Still, his legendary geek status was not in question, and he seemed pretty philosophical about the direction D&D was headed. “Anything that expands the audience is great,” he told me in the only quote that made it into the story. (I could’ve written something three times as long, but I think my editor would’ve assigned me to night shifts in retaliation.)

As an aside, he wondered if the new rules would be too complex for younger players, but kind of shrugged it off as Wizards’ problem, not his. Gary was just happy to be creating games, playing games and kind of being the industry’s founding father. He was excited about Lejendary Adventure at the time and talked it up quite a bit.

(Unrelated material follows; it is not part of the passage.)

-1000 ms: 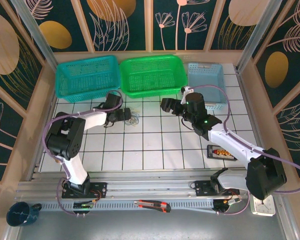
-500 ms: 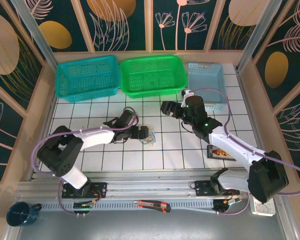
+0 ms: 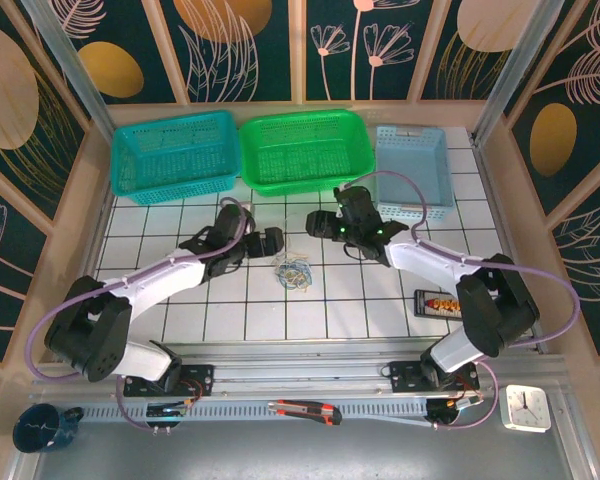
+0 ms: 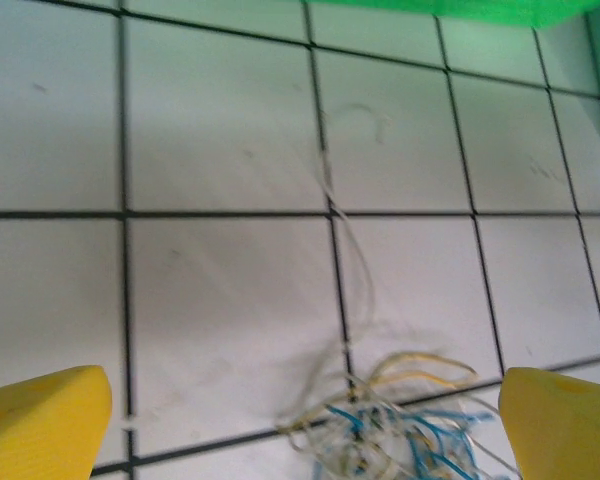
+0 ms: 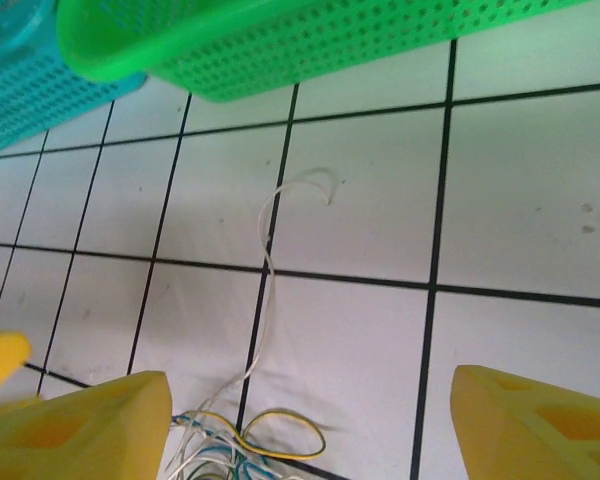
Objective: Untangle the cables
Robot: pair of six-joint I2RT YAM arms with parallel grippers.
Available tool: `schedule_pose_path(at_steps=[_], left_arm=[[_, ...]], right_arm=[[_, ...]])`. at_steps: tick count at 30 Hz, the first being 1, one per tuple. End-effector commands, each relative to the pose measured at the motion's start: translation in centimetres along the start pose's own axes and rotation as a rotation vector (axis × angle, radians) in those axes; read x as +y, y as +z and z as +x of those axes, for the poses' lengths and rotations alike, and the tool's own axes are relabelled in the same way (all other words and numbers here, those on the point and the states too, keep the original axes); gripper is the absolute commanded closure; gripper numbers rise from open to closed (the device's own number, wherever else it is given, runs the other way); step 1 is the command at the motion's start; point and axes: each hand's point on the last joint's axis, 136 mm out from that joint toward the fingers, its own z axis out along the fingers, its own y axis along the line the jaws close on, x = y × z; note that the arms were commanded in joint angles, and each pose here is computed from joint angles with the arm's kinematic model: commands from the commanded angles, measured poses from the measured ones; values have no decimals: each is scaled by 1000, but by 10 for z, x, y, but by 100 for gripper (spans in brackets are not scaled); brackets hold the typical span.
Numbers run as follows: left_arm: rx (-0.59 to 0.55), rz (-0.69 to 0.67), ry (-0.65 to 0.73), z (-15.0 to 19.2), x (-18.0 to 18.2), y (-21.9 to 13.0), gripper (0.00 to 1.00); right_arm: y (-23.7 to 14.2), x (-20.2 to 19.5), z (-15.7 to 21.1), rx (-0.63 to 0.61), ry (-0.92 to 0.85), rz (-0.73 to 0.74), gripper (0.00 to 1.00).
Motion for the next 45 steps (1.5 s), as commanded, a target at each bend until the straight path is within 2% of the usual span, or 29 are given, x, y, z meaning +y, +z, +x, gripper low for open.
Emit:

And then I had to get to my press conference, so I thanked him profusely for his time. And I happy to say I took a moment to thank him for D&D, and for all the other games it spawned, and for contributing to my happy childhood. He took it with good grace and thanked me as well.

Sixteen years after that conversation, plus four novels and a bunch of short stories to my name, I have even more to thank him for. So…thanks, Gary. Happy birthday. May your spirit roam the nicer corners of the Outer Planes.